Return, exactly and in full, the lines of the records below starting at the one with "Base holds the" and ending at the one with "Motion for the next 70", and no other lines.

━━━ GIVEN INFORMATION

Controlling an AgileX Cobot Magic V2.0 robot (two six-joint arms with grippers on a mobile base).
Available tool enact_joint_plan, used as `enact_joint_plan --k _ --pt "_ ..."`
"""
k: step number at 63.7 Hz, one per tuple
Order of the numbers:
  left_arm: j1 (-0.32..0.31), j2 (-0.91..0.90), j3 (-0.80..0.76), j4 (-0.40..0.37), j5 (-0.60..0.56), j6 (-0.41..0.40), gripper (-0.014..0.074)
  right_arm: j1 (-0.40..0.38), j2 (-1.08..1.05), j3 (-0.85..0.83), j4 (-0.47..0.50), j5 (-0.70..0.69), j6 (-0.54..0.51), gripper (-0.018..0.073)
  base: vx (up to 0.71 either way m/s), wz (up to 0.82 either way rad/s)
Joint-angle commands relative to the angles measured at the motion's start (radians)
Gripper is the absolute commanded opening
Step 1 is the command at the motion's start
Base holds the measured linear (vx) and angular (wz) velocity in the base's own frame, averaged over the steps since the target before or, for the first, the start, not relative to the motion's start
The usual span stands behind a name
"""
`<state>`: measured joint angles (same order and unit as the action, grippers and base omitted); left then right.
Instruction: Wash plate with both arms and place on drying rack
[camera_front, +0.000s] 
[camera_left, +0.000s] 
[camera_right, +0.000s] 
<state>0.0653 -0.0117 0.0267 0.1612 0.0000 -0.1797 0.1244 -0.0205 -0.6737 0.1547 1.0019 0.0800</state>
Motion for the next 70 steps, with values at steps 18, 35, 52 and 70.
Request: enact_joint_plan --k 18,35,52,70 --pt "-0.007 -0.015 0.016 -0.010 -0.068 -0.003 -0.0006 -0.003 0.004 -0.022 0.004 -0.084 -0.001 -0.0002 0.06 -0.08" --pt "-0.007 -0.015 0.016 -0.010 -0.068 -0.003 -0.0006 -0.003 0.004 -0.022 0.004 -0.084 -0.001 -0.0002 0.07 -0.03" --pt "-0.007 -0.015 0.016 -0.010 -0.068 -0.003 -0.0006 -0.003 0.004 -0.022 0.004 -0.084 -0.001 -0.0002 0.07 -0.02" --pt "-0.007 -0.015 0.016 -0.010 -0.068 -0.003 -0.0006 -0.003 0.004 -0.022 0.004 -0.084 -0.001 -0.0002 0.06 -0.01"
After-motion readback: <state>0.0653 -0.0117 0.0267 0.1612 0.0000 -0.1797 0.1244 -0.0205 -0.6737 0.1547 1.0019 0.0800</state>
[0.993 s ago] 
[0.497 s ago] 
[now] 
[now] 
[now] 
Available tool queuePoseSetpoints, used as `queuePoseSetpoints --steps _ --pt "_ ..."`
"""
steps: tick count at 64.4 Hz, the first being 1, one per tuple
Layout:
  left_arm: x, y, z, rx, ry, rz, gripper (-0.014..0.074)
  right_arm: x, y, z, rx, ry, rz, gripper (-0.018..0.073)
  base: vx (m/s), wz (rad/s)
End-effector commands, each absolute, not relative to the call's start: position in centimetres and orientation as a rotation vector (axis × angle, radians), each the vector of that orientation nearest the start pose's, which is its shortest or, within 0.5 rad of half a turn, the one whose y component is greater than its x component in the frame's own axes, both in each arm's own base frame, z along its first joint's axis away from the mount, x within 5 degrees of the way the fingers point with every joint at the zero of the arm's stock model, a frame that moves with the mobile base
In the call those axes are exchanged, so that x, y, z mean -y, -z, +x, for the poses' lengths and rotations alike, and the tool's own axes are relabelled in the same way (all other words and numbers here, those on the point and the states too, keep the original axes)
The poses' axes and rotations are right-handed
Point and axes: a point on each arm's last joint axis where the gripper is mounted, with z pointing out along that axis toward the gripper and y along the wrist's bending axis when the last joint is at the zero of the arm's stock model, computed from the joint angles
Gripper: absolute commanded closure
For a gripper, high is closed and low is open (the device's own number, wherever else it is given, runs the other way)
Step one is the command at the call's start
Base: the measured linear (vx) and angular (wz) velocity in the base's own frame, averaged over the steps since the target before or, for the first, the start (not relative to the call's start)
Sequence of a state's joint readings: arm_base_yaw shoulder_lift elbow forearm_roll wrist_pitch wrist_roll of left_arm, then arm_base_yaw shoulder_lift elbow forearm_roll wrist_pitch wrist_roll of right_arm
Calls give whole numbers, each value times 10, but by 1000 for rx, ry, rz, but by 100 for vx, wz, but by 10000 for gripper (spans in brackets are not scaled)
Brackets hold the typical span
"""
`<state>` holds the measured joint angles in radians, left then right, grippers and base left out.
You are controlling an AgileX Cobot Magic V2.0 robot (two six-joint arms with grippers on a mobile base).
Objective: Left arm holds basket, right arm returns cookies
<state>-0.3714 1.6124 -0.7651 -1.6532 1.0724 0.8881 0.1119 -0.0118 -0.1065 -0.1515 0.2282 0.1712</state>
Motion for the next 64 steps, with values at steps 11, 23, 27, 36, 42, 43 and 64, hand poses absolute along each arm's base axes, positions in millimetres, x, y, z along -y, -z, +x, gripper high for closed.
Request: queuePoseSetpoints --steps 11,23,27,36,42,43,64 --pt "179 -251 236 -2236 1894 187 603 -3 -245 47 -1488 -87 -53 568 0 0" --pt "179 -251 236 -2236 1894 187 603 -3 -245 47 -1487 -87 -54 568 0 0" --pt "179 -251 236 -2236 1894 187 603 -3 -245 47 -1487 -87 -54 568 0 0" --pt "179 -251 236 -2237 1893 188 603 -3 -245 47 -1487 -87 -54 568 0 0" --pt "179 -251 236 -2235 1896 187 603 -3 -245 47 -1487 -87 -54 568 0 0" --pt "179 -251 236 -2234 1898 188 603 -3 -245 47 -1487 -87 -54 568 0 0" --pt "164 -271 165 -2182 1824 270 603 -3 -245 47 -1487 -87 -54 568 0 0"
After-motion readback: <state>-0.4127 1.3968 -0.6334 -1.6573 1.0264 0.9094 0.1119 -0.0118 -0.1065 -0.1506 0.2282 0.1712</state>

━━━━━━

- **SOLUTION FOR THIS TASK**
Base holds the measured linear (vx) and angular (wz) velocity in the base's own frame, averaged over the steps since the target before or, for the first, the start, not relative to the motion's start
The usual span stands behind a name
"""
`<state>`: measured joint angles (same order and unit as the action, grippers and base omitted); left then right.
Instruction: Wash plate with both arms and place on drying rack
[camera_front, +0.000s] 
[camera_left, +0.000s] 
[camera_right, +0.000s] 
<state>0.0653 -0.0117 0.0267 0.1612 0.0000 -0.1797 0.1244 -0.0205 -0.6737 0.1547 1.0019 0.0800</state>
Motion for the next 70 steps, with values at steps 18, 35, 52 and 70.

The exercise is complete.